That first day of class, her eyes had flickered over him the way a teacher's will. But hers had come back to rest. Before flitting away again.
It was too late. She had seen him.
Connor pretended she hadn't, but she had. It terrified him. It made his blood sing.
His history teacher, Ms. Timms.
What had he ever thought about, before he thought about her?
At last, Connor understood that his life was his to live. No more pity love. Not from aunts and neighbors. Not from missing mothers and fathers. Not from drunks. The real thing was his this time; he just needed to take it.
Kathleen Jeffrie Johnson, known for 'riveting' fiction (Kirkus), digs deep into the heart of a forbidden relationship. Sometimes, she tells us, loneliness can send a boy down a lonely path. Sometimes, it can take a while to find the way back
Meh. I borrowed Gone from the library due to it's intriuging cover and the fact that a friend had specifically not recommended it to me, saying I'd hate it. I decided to read it anyways, going in with a positive attitude and hoping to prove her wrong. Unfortunately, she knew me too well.
As I've mentioned several times in previous reviews, I love original and refreshing plots and characters. Gone lacked both of these. Knowing that the novel was about a student-teacher romance I expected high-stakes and angst but instead it was causal, bland, and boring. I ended up finding Connor's neighbours' and friends' lives more interesting than Connor's. His mother's alcoholism was random and didn't really affect the plot other than to isolate Connor from his family, which I guess may have led Connor to seek companionship in Corrina? One of the most poorly written aspects was the romance between Corinna and Connor. I didn't understand the initial attraction or the sexual tension. I thought it was really juvenile and unrealistic that they'd fall in love with each other in only a week and become so intimate so quickly. This was definitely not an accurate representation of how relationships, let alone studen-teacher relationships evolve.
I think Kathleen Jeffrie Johnson tried to tackle too many issues in such a short novel and it ended up as a jumble in the end. Alcoholism, death, teenage romance, sexuality, student-teacher relationships, drug abuse, loneliness, abuse, etc. are all very controversial and tough issuse to conquer individually let alone all in th same novel. I wish that Connor's thought process had been more clearly explained, for example if he had compared his relationship to Zach and Risa's and seen the differences for him and Corrina the reader might have understood why he wanted to move with her so badly. In novels like this it's so hard to write an ending that applies to each of these topics so in the end Kathleen focused on isolation (hence the title "Gone") which may have worked as a final chapter if there weren't so many other pressing issues and logistics left unfinished.
Despite not liking the overall novel there were a few points I did enjoy.
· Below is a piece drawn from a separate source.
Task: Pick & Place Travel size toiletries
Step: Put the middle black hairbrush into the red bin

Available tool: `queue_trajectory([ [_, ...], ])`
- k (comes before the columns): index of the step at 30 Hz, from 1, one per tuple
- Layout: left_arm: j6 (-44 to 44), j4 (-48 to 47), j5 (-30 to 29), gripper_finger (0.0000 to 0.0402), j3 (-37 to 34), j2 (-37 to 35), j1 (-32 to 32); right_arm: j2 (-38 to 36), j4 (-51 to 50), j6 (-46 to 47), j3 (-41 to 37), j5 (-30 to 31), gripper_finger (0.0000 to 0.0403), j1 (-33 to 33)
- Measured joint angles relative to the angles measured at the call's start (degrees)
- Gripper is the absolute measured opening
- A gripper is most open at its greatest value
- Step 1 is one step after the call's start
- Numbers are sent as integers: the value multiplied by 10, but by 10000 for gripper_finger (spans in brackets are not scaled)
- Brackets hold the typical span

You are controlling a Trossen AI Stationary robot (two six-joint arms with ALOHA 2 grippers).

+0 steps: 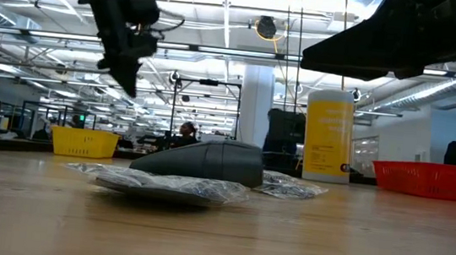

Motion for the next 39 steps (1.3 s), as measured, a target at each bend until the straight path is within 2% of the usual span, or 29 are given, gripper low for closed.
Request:
queue_trajectory([
  [8,-51,249,7,10,-132,-27,-180,0,-32,36,0,0,171,-1],
  [14,-80,479,7,10,-234,-21,-307,0,-45,112,0,1,171,-26],
  [20,-93,643,-3,10,-308,-20,-393,0,-102,225,0,-10,188,-80],
  [25,-94,703,-41,10,-335,-20,-424,0,-176,298,0,-82,245,-135],
  [30,-99,703,-65,10,-338,-20,-438,1,-228,332,0,-104,288,-168],
  [34,-96,704,-66,10,-339,-16,-442,27,-222,328,0,-106,286,-173],
  [39,-95,704,-67,10,-339,-16,-442,75,-166,306,0,-134,249,-179],
])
I thought it was very creative to have the student-teacher romance not take place during the school year or on school property but rather in the summer, where the chances of being caught and the repurcussions were a bit different. I liked how Corinna was an average formally-troubled woman who happened to fall in love with a student as opposed to a sensual provocative woman lurring every male at school. The fact that she was as isolated and naive as Connor made her seem more like a fellow student than someone almost 10 years older than him.
Quote: "If you don’t deal with the past, the past deals with you."